Comment by nnevatie

21 days ago

I found this a weird article.

If you wish to see some speedups using AVX512, without limiting yourself to C or C++, you might want to try ISPC (https://ispc.github.io/index.html).

You'll get sane aliasing rules from the perspective of performance, multi-target binaries with dynamic dispatching and a lot more control over the code generated.

7 comments

nnevatie

theowaway 21 days ago

ispc is something that deserves to be much more widely known about- it does an excellent job of bringing the cuda programming model to cpus

grumbelbart2 21 days ago
Is there a way to compile it to something else than x86, like arm/aarch64?
- nnevatie 21 days ago
  
  > It currently supports multiple flavours of x86 (SSE2, SSE4, AVX, AVX2, and AVX512), ARM (NEON), and Intel® GPU architectures (Xe family).

shihab 21 days ago

Hi, I actually mentioned ISPC several times there.
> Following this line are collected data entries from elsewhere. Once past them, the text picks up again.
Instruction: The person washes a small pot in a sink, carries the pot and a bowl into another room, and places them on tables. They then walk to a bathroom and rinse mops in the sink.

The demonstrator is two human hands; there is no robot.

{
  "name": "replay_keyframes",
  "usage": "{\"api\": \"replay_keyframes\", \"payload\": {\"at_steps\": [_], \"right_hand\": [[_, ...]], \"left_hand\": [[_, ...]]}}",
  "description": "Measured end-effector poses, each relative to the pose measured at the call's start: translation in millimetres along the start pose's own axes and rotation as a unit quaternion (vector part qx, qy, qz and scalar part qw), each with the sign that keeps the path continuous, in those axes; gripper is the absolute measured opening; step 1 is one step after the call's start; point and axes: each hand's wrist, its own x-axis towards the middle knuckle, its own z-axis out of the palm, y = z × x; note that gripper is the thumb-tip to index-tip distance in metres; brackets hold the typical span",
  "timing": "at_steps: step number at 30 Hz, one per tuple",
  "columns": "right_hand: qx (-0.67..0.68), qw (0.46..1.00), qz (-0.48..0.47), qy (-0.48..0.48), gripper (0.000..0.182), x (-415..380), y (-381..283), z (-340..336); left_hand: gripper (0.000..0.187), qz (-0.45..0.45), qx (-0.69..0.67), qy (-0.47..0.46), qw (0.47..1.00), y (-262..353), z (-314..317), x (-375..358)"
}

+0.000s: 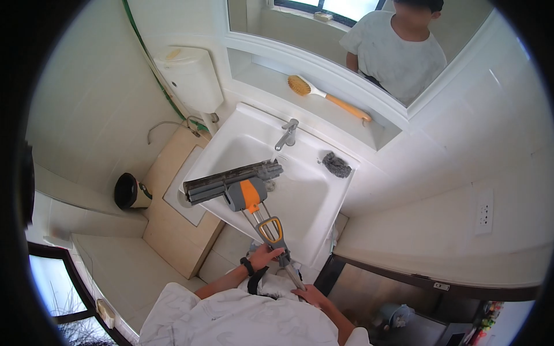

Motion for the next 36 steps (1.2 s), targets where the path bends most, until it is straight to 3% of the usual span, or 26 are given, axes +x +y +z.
{"api": "replay_keyframes", "payload": {"at_steps": [3,8,12,15,21,25,27,36], "right_hand": [[0.004,1.000,0.003,0.019,0.041,-3,5,2],[-0.033,0.985,-0.104,0.132,0.039,1,13,10],[-0.048,0.983,-0.108,0.140,0.041,1,14,9],[-0.056,0.983,-0.107,0.141,0.039,2,17,9],[-0.079,0.973,-0.129,0.175,0.041,-20,-24,5],[-0.067,0.973,-0.132,0.179,0.041,-27,-33,10],[-0.046,0.971,-0.138,0.192,0.042,-27,-29,15],[-0.069,0.965,-0.134,0.214,0.041,-20,-26,21]], "left_hand": [[0.043,-0.011,0.009,-0.012,1.000,-12,4,9],[0.042,-0.033,-0.016,0.008,0.999,-24,6,28],[0.039,-0.052,-0.047,-0.002,0.998,-17,7,27],[0.049,-0.032,-0.062,0.022,0.997,-5,12,23],[0.038,0.046,-0.126,-0.029,0.991,28,16,27],[0.034,0.034,-0.149,-0.052,0.987,61,26,13],[0.033,0.084,-0.155,-0.010,0.984,58,30,11],[0.025,0.056,-0.134,-0.008,0.989,57,23,11]]}}
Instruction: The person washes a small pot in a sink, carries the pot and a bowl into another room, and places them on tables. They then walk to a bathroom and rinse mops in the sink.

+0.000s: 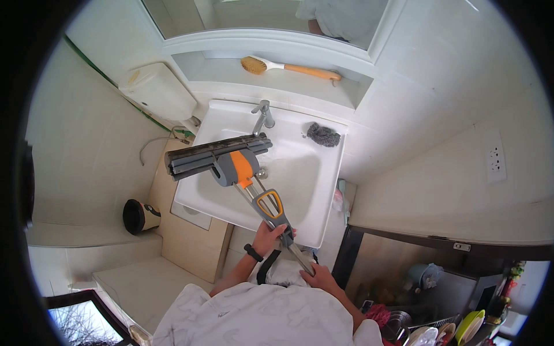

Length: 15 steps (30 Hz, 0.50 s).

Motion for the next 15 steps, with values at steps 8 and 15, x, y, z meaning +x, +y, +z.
{"api": "replay_keyframes", "payload": {"at_steps": [8,15], "right_hand": [[0.008,1.000,-0.008,-0.006,0.041,-3,-41,-13],[-0.012,1.000,0.017,-0.018,0.044,-12,-53,-25]], "left_hand": [[0.018,0.031,0.027,0.026,0.999,26,4,-3],[0.017,0.012,0.001,0.026,1.000,35,11,-12]]}}
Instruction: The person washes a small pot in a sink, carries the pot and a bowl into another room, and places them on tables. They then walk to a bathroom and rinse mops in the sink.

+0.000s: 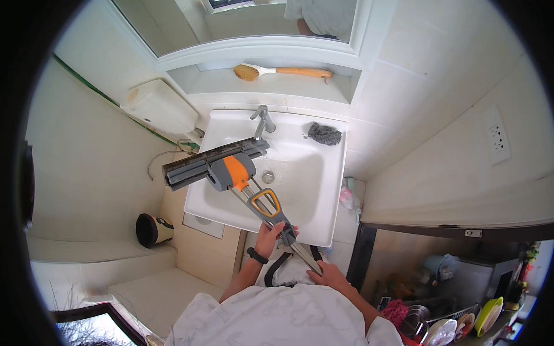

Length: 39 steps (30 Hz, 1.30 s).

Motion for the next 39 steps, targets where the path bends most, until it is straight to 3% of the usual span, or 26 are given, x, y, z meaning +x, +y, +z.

And although I strenuously avoided crowning one approach "better" over the other, it is worth pointing out that 1) Many of these benefits of ISPC can be had from explicit SIMD libraries like Google's Highway, and 2) ISPC (or any SIMT model) is a departure from how the underlying hardware works, and as the AI community is discovering with GPU, this abstraction can sometimes be lot more headache than its worth.

majke 21 days ago

Ispc looks interesting. Does it work with amd? They hint on gpu’s , i guess mostly intel ones?

dataking 21 days ago

Yes, it works with AMD CPUs as well as various ARM ones, e.g. Apple silicon.
See for instance https://github.com/ispc/ispc/pull/2160
nnevatie 21 days ago

Yes, works well with AMD. You can compile multi-target so that you'll have e.g. SSE4.2, AVX2, AVX512 support built to your binaries and the best (widest) version is picked by the runtime automatically.